This Connecticut Senator Voted Against Marijuana Legalization — Here’s Why

By Benzinga Staff Writer, The Fresh Toast on

Published in Cannabis Daily

“I don’t see the current model that we have to be an effective model to make it easier for minority business owners to come in and be able to get these licenses,” Bradley said. “I just see it’s a way of creating an oligarchy of those who have those licenses to be able to strengthen those licenses and have a stranglehold on the process.”

The current model is creating an “uneven playing field” onto which Black and Brown communities will be shut out by large companies because the legislation allows the submission of multiple applications for a license at a cost of $250 each, Bradley correctly pointed out.

The senator emphasized that minority communities would not earn money from cannabis sales, but rather would be targeted by them. Bradley drew a  comparison to issues that arose from the widespread acceptance of tobacco, lottery and cigarettes.

“If you go in any urban part of America from sea to shining sea, whether you’re in Bridgeport, Connecticut, or Compton, California, and everybody in the middle, you see liquor stores in every single corner of our community, and you see the adverse effect that has on the community, right? Whether it’s domestic violence, or issues of thievery, larceny, or just simply, you know, an overall ineptitude, that happens by being addicted to a substance,” the senator said. What’s To Be Done? Bradley offered several solutions to avoid such a scenario.

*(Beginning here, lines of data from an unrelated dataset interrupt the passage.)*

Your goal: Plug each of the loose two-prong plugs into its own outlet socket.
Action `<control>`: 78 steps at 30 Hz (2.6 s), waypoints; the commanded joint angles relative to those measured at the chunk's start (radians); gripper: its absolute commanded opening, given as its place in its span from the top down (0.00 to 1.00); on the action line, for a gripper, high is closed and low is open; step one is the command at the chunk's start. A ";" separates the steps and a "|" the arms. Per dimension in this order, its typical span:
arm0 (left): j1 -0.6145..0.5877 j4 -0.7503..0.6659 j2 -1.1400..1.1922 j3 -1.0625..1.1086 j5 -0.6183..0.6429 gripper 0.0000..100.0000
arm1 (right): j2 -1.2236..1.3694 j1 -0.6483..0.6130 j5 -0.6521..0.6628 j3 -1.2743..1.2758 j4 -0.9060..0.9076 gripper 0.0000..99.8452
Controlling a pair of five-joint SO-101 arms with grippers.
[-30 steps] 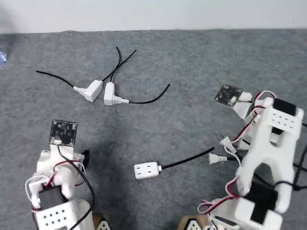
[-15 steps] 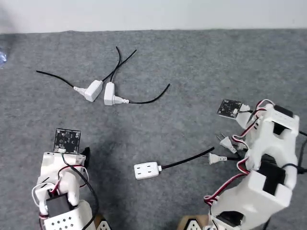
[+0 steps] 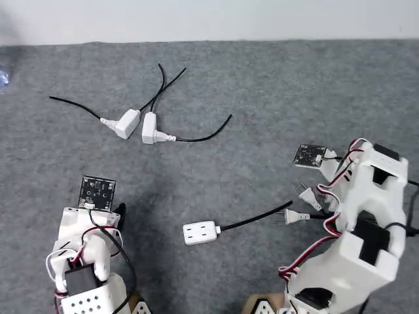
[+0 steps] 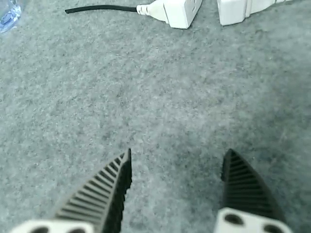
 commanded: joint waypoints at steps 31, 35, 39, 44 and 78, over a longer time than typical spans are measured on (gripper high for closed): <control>0.012 0.009 -0.012 0.007 -0.011 0.72 | 0.050 -0.041 -0.043 0.025 -0.202 0.99; 0.012 0.009 -0.012 0.007 -0.011 0.72 | 0.036 -0.071 -0.081 0.026 -0.203 0.95; 0.012 0.009 -0.012 0.007 -0.011 0.72 | -0.004 -0.081 -0.084 0.026 -0.202 0.81; 0.012 0.009 -0.012 0.007 -0.011 0.72 | -0.008 -0.104 -0.080 0.032 -0.199 0.79; 0.557 -0.114 -0.012 -0.147 0.193 0.76 | -0.456 -0.552 -0.471 -0.118 0.395 0.99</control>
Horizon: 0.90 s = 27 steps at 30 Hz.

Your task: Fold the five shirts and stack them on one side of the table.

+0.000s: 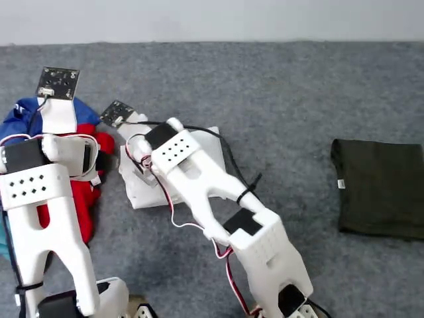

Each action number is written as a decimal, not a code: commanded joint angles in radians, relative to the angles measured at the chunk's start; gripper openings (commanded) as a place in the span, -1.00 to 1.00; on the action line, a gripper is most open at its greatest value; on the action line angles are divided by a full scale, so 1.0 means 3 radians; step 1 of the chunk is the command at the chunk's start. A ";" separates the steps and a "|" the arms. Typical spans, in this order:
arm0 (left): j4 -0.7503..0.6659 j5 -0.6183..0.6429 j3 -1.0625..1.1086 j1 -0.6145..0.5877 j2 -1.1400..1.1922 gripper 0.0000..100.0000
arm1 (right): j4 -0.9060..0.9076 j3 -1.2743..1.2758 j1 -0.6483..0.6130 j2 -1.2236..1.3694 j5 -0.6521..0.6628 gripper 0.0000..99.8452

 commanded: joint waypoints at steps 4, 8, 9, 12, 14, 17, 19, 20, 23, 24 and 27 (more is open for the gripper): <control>0.0026 0.0000 -0.0269 -0.0578 -0.0123 -0.37 | -0.0054 -0.0537 -0.0125 0.0258 -0.0036 -0.98; 0.0026 0.0000 -0.0284 -0.0696 -0.0123 -0.37 | -0.0018 -0.0823 -0.0202 0.0524 -0.0036 -0.96; 0.0026 0.0000 -0.0284 -0.0701 -0.0123 -0.37 | 0.0013 -0.0875 -0.0222 0.0560 -0.0031 -0.93; 0.0026 -0.0015 -0.0284 -0.0701 -0.0123 -0.37 | 0.0274 -0.1125 -0.0320 0.0621 -0.0031 -0.74; 0.0026 -0.0015 -0.0284 -0.0701 -0.0123 -0.37 | 0.0458 -0.1320 -0.0350 0.0611 -0.0031 -0.59; 0.0026 -0.0020 -0.0284 -0.0706 -0.0123 -0.37 | 0.0713 -0.1688 -0.0345 0.0596 -0.0036 -0.51; 0.0026 -0.0020 -0.0284 -0.0706 -0.0123 -0.37 | 0.0913 -0.1949 -0.0335 0.0596 -0.0036 -0.51; 0.0026 -0.0020 -0.0284 -0.0706 -0.0123 -0.37 | 0.1020 -0.2092 -0.0330 0.0596 -0.0036 -0.51; 0.0020 -0.0020 -0.0284 -0.0767 -0.0123 -0.37 | 0.1332 -0.2486 -0.0263 0.0601 -0.0031 -0.51; 0.0020 -0.0020 -0.0284 -0.0808 -0.0123 -0.37 | 0.1419 -0.2598 -0.0217 0.0616 -0.0031 -0.51; 0.0005 -0.0020 -0.0284 -0.0941 -0.0123 -0.37 | 0.1496 -0.2649 0.0043 0.0688 -0.0031 -0.51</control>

Firstly, he suggested that money from marijuana sales should be invested in more education programs as that would “level[s] the playing field.”

Developing rigorous regulations regarding the number and location of cannabis shops is also essential.

“We have to create red zones or party districts as to where you can get the access and not allow it to go the way of lottery and alcohol, tobacco — we can’t let that proliferation happen — if we do that, then we can hopefully create the safeguards necessary,” Bradley said.


In addition, counseling and drug rehab services would also make a difference for those in need.

Bradley pointed out that instead of being innovative, his fellow Democrats are following what everyone else is doing or has done by using models from other states such as Colorado. To avoid repeating the same mistakes, he proposed doing some research on the downstream costs and effects of the adult-use cannabis market.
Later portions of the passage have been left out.